Get some Black Cow Organic Compost Manure from a big box store like Home Depot and spread it over the area. You can also mix it with sand. It is around $5 or $6 for a 50 lb. bag. Continue to water and I think it will grow in faster as long as you don't have a deluge and wash it away. :thumbup:


----------



## Ben S (Oct 6, 2018)

It's not normally advisable to fill bare spots in Bermuda with seed. You may end up with noticeably different colors or textures. The existing grass will spread with generous applications of nitrogen and frequent mowing. I think I read someone on this forum say you could go as heavy as 1 lb. N/k/week.


----------



## BermudaBoy (Jun 27, 2019)

Ben S said:


> It's not normally advisable to fill bare spots in Bermuda with seed. You may end up with noticeably different colors or textures. The existing grass will spread with generous applications of nitrogen and frequent mowing. I think I read someone on this forum say you could go as heavy as 1 lb. N/k/week.

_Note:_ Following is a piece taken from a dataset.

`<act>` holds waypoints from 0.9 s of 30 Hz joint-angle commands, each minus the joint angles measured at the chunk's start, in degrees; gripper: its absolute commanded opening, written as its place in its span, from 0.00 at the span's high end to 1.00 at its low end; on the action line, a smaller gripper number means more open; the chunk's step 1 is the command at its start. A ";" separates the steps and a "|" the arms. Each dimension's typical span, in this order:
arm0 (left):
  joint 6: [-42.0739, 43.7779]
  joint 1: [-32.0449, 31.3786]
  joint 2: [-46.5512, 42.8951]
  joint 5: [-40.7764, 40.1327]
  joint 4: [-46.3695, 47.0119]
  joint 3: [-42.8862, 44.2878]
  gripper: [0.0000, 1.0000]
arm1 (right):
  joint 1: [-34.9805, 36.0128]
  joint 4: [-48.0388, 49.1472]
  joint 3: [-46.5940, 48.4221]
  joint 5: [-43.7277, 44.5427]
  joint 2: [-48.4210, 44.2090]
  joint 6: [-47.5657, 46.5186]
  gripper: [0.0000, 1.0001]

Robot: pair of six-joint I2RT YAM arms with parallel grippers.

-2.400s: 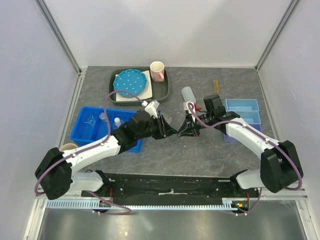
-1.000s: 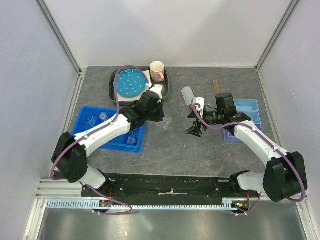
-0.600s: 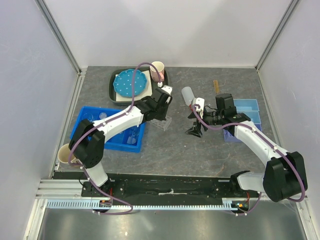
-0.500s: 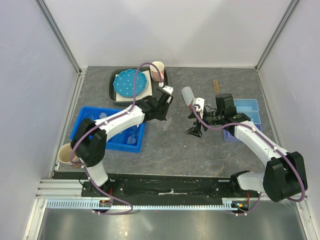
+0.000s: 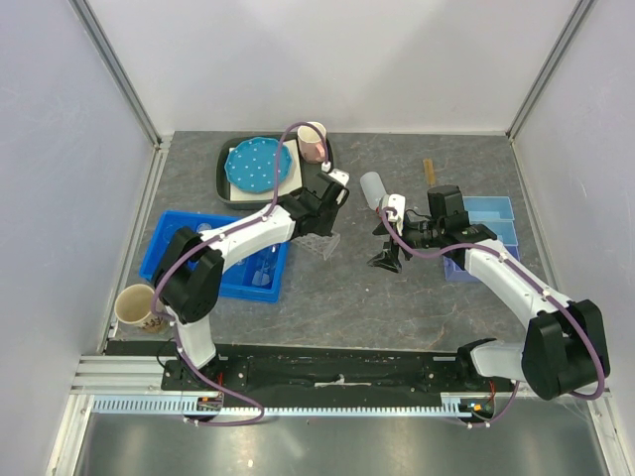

That's what I ended up doing. I actually reached out to Pete from CGI Turf on filling in my bare spots. He told me to chop up my bare spots, mix in some black cow and drop a healthy amount of Carbon X on the soil and keep the lawn irrigated for the next month. So far it has worked out quite well. Just be careful to keep the fertilizer on the bare spots because I have a nice area of scorched earth in my backyard from some sloppy fertilizing. Here's the video where he explains the process.


----------



## cglarsen (Dec 28, 2018)

adgattoni said:


> According to this study found by @BenC in this thread, flazasulfuron (Katana) resulted in noticeable stolon elongation with zero turf injury. Applications of chlormequat chloride (Cycocel (Not labeled for residential turf)) increased the # of stolons per test pot, with minimal turf injury. There was also a reduction in turf height compared to the control with both products (though not as significant as Tnex).
> 
> If I had the money, I'd run a test with both products combined with 1lb nitrogen per week, but alas I do not have $350 for an experiment. If the peeps at DoMyOwn want to fund this experiment, I'm your huckleberry.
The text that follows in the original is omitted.